Сидевшие за столом рыцари дружно захохотали.
— А вот еще одна история, — крякнув после хорошего глотка вина, продолжал Гуммельсбах. — Старый граф женился на молодой графинюшке… Значит, выходит она замуж и думает: «Что же это он такой старый со мной, молодой, в постели делать будет? Помрет еще от натуги!» Ну… и первая ночка.
Ожидая подробностей, рыцари притихли, глядя в рот рассказчику.

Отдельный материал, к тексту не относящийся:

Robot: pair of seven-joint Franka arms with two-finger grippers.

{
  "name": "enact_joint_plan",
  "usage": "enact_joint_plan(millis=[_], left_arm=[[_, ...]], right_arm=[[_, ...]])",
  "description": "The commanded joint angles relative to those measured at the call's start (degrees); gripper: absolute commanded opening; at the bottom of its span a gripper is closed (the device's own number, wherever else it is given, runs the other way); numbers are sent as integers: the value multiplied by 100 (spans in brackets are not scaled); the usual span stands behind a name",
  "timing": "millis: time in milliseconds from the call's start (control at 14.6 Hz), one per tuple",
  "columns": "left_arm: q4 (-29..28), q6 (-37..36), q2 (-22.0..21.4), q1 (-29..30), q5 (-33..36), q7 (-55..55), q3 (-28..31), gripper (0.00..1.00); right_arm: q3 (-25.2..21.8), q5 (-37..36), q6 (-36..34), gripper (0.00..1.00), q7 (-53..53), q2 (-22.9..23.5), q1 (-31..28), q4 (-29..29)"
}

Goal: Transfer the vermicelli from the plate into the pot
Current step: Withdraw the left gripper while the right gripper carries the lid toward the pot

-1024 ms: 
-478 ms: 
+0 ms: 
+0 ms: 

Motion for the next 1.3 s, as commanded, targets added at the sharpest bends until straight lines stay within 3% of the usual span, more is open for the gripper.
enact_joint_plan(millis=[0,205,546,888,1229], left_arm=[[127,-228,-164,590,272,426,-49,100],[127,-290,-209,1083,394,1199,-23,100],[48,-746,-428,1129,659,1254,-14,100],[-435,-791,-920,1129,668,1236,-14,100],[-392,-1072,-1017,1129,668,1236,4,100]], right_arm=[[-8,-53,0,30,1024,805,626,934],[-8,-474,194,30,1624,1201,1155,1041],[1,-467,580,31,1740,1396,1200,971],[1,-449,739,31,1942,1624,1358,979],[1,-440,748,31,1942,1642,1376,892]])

— Первая, значит, брачная ночь, — усмехнулся Гуммельсбах. — Графинюшка у себя спит, а граф — у себя. Графинюшка часок проспала, слышит — стучится граф. Говорит он ей «Позвольте мне, сударыня, исполнить мой супружеский долг!» Графине-то что? Исполняй, если нанялся! Ну, вдул он ей! И ничего, графине понравилось… «Только, — думает графиня, — больше-то все равно не сможет!» Заснула она, еще час проспала — опять стучит!
— Ишь ты! — вырвалось у Мессерберга. — Ну и старикан!

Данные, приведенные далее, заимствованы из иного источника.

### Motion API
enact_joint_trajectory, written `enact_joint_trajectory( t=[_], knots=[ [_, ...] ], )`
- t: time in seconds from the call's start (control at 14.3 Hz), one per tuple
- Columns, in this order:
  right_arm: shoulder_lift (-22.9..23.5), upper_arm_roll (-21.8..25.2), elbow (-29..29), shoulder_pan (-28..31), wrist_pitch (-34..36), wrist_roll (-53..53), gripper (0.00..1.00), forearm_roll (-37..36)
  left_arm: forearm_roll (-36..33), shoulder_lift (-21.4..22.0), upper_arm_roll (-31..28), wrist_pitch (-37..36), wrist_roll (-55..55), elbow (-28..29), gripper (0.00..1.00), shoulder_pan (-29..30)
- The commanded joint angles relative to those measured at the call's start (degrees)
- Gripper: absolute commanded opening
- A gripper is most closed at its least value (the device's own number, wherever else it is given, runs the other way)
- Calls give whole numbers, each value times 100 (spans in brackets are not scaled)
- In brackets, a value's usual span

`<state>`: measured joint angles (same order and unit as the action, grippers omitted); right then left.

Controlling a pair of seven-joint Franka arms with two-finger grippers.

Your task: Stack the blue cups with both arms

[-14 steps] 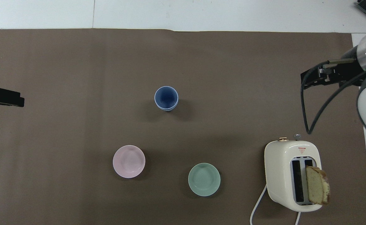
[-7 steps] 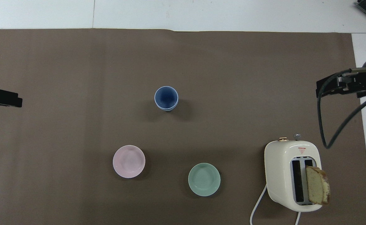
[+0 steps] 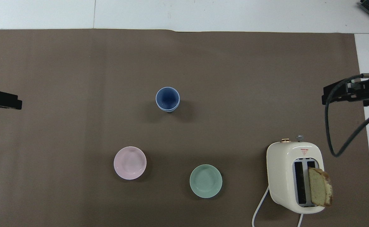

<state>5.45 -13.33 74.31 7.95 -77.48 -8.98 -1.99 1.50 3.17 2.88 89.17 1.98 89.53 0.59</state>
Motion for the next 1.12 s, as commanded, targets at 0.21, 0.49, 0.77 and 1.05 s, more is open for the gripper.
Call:
enact_joint_trajectory(
  t=[0.21,0.49,0.77,1.05],
  knots=[
    [-246,-56,259,145,-30,-16,100,208,52,79,19,-92,-110,30,100,29],
    [-246,-73,259,145,-65,-42,100,199,43,79,19,-92,-119,30,100,82],
    [-246,-73,259,145,-57,19,100,199,43,79,19,-84,-110,30,100,64],
    [-246,-73,259,145,-57,19,100,199,43,79,19,-92,-110,30,100,73]
  ],
)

— Опять то же самое «Дозвольте супружеский долг исполнить!» Исполнил, да еще как! Графиня уж не нарадуется, что за такого старика вышла. Опять заснула, час проспала — снова стучит! Опять просит: «Позвольте долг исполнить!..»
— Исполнил? — сплюнув на пол и угодив плевком в чью-то сильно покорябанную плешь, спросил Ульрих.
— Исполнил! — подтвердил Гуммельсбах. — Графиня чуть с ума не сошла от счастья, думает: «Золото, а не старик, ишь как меня любит!» Ну а потом, таким же манером, граф к ней еще раза три приходил. Графиня уж устала, даром что молодая, не выспалась, отдохнуть хочет. Под самое утро старый опять в дверь стучит: «Графинюшка, позвольте мне исполнить свой супружеский долг!» Ну, графиня ноги раздвигает, а сама говорит: «Сударь, вы уже седьмой раз исполняете, не довольно ли?» А старик удивился и говорит: «Разве?! Охо-хо, как же я постарел то, совсем память пропала.. Скоро помру, видать…»
Посмеявшись от души, рыцари еще выпили и принялись швырять костями в собаку, снова появившуюся в дверях.
— А еще вина м-можно? — выдавил из себя Бальдур фон Визенштайн цу Дункельзее, пытавшийся дотянуться до ближайшей кружки.
— М-можно! — невольно передразнил его Ульрих.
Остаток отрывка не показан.